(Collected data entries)
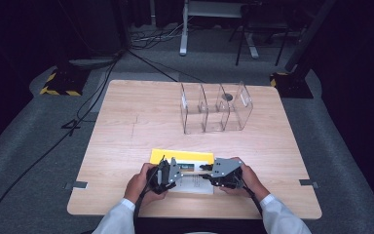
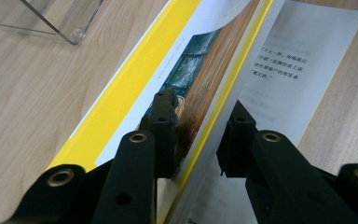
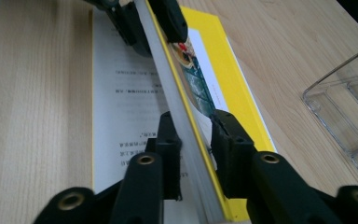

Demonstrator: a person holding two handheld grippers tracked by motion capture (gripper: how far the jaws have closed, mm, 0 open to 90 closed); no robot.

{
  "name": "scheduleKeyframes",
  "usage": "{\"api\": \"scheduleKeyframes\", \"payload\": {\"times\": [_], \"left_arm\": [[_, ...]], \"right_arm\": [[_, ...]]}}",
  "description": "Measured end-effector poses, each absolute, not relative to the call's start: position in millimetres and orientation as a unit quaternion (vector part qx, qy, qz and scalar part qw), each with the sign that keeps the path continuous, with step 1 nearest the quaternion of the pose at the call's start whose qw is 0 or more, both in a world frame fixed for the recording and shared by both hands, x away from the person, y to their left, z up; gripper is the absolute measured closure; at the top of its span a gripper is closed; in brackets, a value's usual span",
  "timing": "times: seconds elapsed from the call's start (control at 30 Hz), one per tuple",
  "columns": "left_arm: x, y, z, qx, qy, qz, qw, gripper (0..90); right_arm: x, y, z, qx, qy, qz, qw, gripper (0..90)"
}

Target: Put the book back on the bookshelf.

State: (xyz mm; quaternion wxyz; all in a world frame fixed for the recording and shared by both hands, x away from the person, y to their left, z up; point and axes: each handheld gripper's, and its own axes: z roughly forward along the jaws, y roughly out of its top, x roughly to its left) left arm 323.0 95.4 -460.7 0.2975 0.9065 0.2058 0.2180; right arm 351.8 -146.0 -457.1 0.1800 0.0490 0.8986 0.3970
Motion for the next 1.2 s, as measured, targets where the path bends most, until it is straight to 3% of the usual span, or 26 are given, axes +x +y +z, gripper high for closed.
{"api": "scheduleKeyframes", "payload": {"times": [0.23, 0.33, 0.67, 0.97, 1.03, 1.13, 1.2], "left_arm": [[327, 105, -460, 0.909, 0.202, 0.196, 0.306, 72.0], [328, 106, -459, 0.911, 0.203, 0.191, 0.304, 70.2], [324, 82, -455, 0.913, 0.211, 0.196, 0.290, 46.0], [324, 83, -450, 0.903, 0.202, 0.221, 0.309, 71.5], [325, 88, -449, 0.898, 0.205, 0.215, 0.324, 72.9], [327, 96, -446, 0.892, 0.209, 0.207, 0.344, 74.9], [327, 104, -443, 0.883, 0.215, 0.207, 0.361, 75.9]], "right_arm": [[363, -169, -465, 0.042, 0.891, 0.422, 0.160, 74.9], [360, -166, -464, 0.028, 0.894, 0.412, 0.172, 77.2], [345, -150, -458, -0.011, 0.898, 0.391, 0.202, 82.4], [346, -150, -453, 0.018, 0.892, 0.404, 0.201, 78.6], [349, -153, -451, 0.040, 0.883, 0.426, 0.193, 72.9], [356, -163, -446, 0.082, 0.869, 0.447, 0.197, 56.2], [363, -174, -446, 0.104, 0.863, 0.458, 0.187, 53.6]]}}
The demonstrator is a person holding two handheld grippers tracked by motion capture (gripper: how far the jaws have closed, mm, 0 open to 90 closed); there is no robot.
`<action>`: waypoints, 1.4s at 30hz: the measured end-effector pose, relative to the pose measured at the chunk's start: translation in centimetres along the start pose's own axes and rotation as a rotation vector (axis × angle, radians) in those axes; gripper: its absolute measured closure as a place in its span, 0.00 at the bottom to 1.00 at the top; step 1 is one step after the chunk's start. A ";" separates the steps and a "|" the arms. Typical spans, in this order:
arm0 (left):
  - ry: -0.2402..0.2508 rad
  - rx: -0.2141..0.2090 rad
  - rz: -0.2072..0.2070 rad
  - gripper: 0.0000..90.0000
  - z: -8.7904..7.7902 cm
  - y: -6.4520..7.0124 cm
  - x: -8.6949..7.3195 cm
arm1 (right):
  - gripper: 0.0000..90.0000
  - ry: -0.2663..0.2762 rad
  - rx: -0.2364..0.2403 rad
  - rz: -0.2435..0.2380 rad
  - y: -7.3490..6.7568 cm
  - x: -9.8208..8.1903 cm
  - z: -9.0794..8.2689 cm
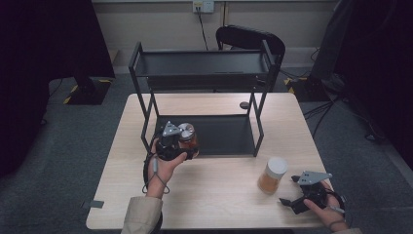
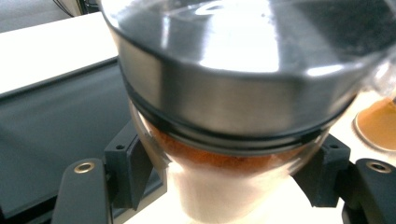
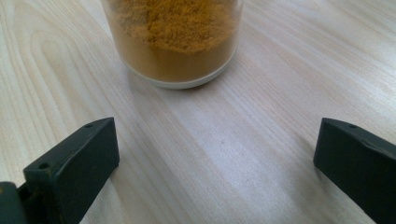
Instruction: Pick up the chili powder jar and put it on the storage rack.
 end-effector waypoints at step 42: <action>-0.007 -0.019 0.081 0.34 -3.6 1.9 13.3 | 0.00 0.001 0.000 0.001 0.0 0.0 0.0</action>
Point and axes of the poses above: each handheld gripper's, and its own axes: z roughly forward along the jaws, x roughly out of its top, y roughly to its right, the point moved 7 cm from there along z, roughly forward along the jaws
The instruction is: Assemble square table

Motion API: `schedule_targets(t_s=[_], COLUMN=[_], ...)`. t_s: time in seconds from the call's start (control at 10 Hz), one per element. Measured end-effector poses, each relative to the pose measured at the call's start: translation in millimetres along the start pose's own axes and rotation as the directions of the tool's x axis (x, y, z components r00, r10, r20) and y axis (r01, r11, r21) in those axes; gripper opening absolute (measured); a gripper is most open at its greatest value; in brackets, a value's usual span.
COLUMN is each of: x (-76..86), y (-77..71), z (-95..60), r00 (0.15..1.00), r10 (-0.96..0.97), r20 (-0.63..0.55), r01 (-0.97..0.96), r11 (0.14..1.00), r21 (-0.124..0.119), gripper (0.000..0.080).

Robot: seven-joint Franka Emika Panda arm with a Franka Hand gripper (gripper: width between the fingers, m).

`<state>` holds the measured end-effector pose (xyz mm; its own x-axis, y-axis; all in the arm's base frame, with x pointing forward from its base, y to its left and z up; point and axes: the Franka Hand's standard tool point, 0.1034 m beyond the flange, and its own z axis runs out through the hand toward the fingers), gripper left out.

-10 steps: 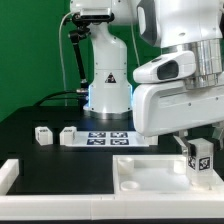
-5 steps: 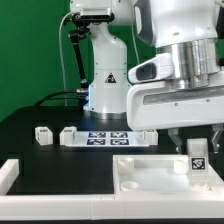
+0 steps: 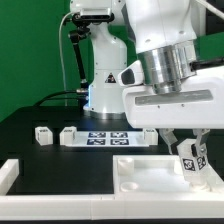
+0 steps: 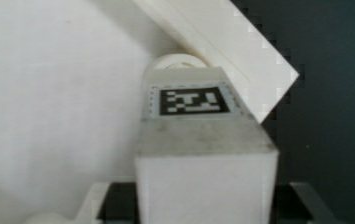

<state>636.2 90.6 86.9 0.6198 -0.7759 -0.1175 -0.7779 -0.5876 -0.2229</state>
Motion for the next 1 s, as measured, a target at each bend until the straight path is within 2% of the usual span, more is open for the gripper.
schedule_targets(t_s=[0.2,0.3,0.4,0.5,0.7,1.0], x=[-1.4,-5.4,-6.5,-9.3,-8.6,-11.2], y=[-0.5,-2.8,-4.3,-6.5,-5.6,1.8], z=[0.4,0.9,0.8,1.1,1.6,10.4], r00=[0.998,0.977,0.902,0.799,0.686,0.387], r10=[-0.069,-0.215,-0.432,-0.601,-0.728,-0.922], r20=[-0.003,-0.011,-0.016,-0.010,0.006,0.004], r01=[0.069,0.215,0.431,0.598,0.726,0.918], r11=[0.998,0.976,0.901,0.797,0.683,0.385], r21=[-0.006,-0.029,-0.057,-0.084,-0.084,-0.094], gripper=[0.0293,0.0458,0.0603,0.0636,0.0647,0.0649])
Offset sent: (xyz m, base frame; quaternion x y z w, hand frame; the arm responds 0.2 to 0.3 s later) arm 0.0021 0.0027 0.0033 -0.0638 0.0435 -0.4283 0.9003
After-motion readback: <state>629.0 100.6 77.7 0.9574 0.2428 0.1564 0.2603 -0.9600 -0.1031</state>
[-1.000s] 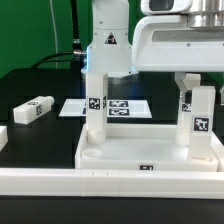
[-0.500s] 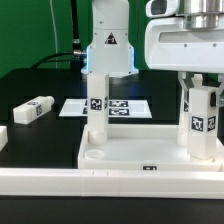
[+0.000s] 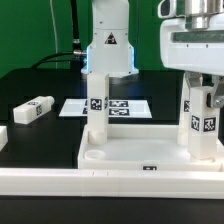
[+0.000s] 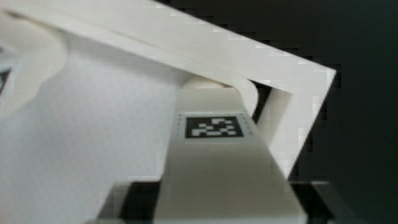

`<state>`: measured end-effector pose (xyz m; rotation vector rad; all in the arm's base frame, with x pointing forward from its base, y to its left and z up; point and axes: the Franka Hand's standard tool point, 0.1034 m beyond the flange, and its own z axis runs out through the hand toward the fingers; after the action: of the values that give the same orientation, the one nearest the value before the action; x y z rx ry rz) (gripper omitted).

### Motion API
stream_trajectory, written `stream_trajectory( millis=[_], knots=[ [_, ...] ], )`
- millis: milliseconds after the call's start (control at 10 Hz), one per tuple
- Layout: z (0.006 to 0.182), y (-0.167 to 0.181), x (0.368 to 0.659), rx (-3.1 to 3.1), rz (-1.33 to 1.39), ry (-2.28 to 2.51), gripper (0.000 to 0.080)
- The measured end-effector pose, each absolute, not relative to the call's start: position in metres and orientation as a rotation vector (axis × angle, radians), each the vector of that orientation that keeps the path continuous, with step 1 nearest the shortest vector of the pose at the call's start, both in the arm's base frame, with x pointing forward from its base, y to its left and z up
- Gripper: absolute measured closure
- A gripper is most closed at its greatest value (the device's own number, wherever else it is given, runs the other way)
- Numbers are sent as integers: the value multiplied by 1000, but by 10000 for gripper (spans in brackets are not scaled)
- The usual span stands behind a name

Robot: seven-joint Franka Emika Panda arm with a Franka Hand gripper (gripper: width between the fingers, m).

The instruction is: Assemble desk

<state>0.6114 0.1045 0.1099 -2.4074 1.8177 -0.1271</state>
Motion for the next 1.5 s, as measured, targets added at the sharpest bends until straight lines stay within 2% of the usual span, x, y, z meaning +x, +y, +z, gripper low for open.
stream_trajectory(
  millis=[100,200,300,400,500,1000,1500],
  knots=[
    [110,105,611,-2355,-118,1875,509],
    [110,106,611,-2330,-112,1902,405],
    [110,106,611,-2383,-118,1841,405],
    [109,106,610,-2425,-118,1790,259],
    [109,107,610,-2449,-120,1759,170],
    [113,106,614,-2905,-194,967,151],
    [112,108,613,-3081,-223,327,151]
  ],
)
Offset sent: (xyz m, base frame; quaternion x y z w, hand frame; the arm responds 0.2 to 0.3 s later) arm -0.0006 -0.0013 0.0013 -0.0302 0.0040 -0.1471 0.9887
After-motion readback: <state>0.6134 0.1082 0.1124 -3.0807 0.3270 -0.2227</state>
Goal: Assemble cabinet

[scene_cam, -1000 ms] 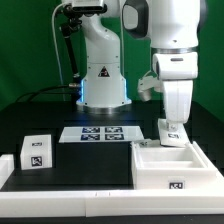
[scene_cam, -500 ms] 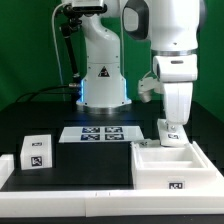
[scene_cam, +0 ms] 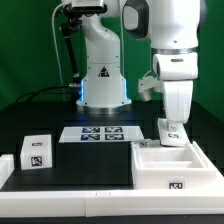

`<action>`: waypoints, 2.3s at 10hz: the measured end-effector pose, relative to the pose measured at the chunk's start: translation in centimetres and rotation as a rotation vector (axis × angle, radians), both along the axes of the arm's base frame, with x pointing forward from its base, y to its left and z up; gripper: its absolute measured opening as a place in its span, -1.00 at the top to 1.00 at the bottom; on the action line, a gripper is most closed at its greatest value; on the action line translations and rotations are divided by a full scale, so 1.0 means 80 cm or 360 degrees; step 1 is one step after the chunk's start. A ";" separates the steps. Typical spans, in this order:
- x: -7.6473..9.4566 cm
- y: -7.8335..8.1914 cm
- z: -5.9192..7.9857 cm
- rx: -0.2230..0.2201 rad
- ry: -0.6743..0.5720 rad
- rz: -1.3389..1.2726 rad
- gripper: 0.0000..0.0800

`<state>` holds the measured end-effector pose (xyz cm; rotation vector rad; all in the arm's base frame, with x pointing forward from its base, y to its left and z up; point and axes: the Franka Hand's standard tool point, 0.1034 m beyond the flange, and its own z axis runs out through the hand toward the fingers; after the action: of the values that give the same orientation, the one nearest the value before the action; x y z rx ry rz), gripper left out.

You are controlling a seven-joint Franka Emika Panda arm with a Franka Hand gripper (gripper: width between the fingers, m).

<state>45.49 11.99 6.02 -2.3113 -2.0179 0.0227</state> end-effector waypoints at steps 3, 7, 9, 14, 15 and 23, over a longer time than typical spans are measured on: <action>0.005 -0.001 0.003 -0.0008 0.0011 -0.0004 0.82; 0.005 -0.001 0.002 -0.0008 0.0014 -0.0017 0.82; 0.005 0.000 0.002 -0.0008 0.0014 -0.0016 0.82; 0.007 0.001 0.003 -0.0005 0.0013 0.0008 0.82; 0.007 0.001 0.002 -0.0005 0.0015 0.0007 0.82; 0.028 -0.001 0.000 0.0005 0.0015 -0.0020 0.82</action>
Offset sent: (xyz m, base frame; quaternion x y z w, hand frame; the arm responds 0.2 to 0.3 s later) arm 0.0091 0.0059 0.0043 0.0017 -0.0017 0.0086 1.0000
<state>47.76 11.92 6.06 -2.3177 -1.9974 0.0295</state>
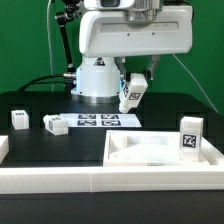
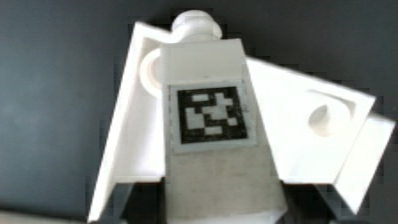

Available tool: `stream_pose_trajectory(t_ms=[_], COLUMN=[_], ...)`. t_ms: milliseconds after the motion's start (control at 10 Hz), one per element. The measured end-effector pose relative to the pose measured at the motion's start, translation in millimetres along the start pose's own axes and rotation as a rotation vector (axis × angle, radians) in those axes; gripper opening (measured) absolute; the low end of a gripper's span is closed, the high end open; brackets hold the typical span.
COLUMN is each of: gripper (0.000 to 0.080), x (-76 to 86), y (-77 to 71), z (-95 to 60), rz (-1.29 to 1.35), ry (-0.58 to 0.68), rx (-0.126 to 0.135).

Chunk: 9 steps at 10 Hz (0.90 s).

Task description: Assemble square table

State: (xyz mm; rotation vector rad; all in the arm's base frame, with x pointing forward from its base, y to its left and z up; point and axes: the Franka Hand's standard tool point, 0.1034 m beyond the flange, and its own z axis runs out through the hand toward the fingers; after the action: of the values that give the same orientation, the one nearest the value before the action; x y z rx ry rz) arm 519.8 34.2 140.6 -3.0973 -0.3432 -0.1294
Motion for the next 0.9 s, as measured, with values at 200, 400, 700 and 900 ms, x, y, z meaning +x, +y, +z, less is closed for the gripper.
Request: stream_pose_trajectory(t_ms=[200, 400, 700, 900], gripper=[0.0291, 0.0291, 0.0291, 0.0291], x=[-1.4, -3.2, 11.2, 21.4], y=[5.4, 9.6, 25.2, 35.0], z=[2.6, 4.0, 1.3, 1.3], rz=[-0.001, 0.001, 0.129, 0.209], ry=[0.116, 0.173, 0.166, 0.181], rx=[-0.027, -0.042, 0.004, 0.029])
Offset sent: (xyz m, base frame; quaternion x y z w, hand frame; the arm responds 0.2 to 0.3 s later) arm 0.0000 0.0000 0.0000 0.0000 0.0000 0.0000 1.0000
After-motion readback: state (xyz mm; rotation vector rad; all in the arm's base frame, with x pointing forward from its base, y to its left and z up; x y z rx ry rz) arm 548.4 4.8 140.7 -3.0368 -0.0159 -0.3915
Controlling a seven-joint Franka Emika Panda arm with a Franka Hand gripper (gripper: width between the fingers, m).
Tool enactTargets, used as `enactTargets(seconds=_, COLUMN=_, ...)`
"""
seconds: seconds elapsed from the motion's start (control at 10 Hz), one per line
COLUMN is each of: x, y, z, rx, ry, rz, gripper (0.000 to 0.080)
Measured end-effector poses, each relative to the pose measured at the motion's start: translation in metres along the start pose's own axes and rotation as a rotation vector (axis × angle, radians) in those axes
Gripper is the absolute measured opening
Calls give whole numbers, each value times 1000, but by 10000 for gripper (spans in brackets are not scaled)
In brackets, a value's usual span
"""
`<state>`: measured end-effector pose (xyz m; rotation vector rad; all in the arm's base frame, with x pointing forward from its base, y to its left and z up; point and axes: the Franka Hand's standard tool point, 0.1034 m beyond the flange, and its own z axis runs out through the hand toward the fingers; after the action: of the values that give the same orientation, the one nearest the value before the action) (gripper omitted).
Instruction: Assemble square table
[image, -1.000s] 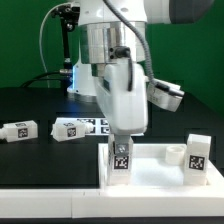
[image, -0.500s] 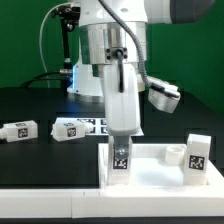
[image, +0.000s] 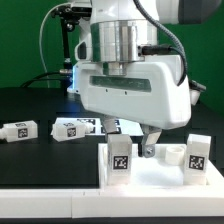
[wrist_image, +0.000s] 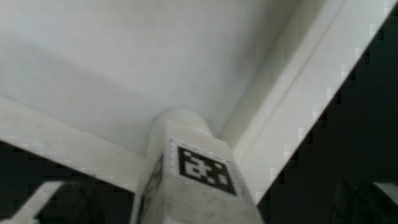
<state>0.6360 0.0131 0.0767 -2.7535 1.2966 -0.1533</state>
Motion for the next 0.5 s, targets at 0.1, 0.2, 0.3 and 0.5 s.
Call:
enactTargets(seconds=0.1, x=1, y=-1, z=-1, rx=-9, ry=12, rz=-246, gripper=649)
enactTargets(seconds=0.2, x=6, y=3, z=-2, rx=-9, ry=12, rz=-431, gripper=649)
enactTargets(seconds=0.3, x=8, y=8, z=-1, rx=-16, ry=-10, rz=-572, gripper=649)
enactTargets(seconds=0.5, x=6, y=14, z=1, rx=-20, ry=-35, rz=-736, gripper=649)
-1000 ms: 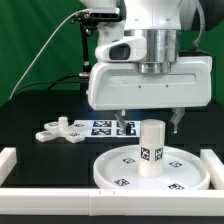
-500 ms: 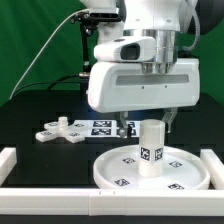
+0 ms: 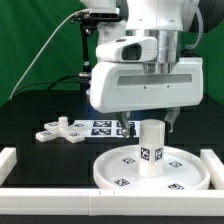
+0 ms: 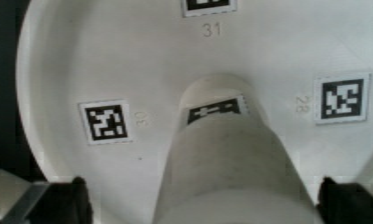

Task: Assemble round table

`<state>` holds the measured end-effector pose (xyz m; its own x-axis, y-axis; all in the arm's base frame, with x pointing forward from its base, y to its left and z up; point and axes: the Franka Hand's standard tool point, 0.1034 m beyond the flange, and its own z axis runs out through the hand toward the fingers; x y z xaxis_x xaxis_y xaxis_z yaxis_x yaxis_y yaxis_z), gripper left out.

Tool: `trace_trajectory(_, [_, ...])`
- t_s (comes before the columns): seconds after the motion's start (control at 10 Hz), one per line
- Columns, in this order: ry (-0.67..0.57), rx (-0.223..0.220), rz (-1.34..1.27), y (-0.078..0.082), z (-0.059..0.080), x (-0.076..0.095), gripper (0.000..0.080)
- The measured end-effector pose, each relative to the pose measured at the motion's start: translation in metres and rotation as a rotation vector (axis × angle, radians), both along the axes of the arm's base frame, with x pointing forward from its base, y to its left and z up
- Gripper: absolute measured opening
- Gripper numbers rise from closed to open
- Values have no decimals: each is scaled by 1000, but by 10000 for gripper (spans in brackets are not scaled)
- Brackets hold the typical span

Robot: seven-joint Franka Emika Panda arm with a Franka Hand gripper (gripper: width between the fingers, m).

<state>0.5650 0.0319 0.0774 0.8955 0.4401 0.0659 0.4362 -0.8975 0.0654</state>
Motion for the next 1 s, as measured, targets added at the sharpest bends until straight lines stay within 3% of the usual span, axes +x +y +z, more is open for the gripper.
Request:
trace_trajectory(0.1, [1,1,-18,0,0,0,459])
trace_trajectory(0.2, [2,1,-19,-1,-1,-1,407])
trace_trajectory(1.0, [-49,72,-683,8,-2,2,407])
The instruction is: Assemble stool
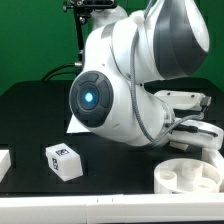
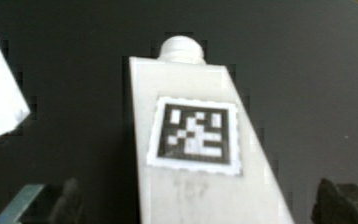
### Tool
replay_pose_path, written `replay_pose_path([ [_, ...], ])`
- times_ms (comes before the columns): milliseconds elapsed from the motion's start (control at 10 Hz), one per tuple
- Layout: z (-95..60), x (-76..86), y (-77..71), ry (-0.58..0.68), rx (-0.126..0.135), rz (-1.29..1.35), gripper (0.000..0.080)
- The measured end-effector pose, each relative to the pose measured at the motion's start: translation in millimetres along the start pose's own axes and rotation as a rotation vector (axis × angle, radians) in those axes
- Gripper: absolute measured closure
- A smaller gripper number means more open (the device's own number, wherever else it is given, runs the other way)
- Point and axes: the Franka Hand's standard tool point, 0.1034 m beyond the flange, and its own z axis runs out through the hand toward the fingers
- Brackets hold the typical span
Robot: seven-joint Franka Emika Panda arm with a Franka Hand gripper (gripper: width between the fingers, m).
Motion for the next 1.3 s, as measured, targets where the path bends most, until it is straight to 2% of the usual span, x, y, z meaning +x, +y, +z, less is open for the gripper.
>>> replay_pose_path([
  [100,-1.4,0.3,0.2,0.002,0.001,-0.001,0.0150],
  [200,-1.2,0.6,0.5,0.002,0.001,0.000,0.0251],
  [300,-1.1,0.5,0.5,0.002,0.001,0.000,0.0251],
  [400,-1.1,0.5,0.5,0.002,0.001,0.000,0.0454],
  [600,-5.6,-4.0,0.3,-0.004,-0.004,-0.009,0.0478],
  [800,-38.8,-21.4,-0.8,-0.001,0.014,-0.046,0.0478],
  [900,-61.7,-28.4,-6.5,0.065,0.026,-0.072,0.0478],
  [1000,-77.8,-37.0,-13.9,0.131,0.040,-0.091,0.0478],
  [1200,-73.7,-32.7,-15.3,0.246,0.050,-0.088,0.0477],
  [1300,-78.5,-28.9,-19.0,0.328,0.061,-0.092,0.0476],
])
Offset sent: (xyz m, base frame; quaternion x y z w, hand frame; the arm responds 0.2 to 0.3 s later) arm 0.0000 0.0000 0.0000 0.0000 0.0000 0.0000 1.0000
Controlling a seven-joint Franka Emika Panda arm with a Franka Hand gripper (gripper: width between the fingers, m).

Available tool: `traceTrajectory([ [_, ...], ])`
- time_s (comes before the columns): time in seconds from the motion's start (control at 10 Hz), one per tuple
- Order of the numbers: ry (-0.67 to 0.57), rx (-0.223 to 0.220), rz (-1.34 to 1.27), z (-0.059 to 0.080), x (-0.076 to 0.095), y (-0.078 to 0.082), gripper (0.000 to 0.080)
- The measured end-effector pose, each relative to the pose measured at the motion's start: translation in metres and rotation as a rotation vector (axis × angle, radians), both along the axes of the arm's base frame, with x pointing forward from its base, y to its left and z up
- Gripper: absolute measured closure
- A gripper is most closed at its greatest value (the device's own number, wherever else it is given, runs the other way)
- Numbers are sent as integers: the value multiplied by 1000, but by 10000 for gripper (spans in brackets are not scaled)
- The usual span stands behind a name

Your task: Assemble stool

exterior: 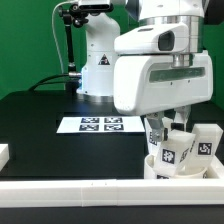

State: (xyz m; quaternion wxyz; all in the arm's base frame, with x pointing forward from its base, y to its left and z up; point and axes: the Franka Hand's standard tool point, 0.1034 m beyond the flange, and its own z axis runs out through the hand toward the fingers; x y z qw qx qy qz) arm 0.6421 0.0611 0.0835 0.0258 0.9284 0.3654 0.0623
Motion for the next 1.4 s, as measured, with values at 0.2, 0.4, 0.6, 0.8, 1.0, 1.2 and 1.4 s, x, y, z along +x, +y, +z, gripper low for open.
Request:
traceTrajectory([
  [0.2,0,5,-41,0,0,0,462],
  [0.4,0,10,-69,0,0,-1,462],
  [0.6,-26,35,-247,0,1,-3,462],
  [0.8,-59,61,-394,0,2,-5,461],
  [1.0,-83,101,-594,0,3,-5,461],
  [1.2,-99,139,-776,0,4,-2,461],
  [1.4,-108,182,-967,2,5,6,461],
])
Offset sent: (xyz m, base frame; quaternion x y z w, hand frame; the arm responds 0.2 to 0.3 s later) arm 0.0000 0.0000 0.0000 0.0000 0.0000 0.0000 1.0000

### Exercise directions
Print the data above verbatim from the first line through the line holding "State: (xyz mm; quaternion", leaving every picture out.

### Answer for this exercise
Demonstrator: a person holding two handheld grippers tracked by motion capture (gripper: how far the jaws have closed, mm, 0 open to 90 closed); no robot.

{
  "name": "scheduleKeyframes",
  "usage": "{\"api\": \"scheduleKeyframes\", \"payload\": {\"times\": [_], \"left_arm\": [[_, ...]], \"right_arm\": [[_, ...]]}}",
  "description": "Measured end-effector poses, each absolute, not relative to the call's start: position in millimetres and orientation as a unit quaternion (vector part qx, qy, qz and scalar part qw), each with the sign that keeps the path continuous, with step 1 nearest the quaternion of the pose at the call's start whose qw is 0 or more, both in a world frame fixed for the recording and shared by both hands, x away from the person, y to their left, z up; gripper is the absolute measured closure; at the top of its span a gripper is closed; in brackets, a value's usual span",
  "timing": "times: seconds elapsed from the call's start (control at 30 Hz), one per tuple",
  "columns": "left_arm: x, y, z, qx, qy, qz, qw, gripper (0..90); right_arm: x, y, z, qx, qy, qz, qw, gripper (0..90)"
}

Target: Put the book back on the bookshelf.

State: (xyz mm; quaternion wxyz; all in a world frame fixed for the recording and shared by both hands, x away from the person, y to their left, z up; point and axes: each handheld gripper's, and its own axes: z roughly forward along the jaws, y roughly out of its top, x roughly to its left) left arm 323.0 95.4 -460.7 0.2975 0.9065 0.2058 0.2180; right arm 351.8 -146.0 -457.1 0.1800 0.0490 0.8986 0.3970

Nothing remains to be added to this answer.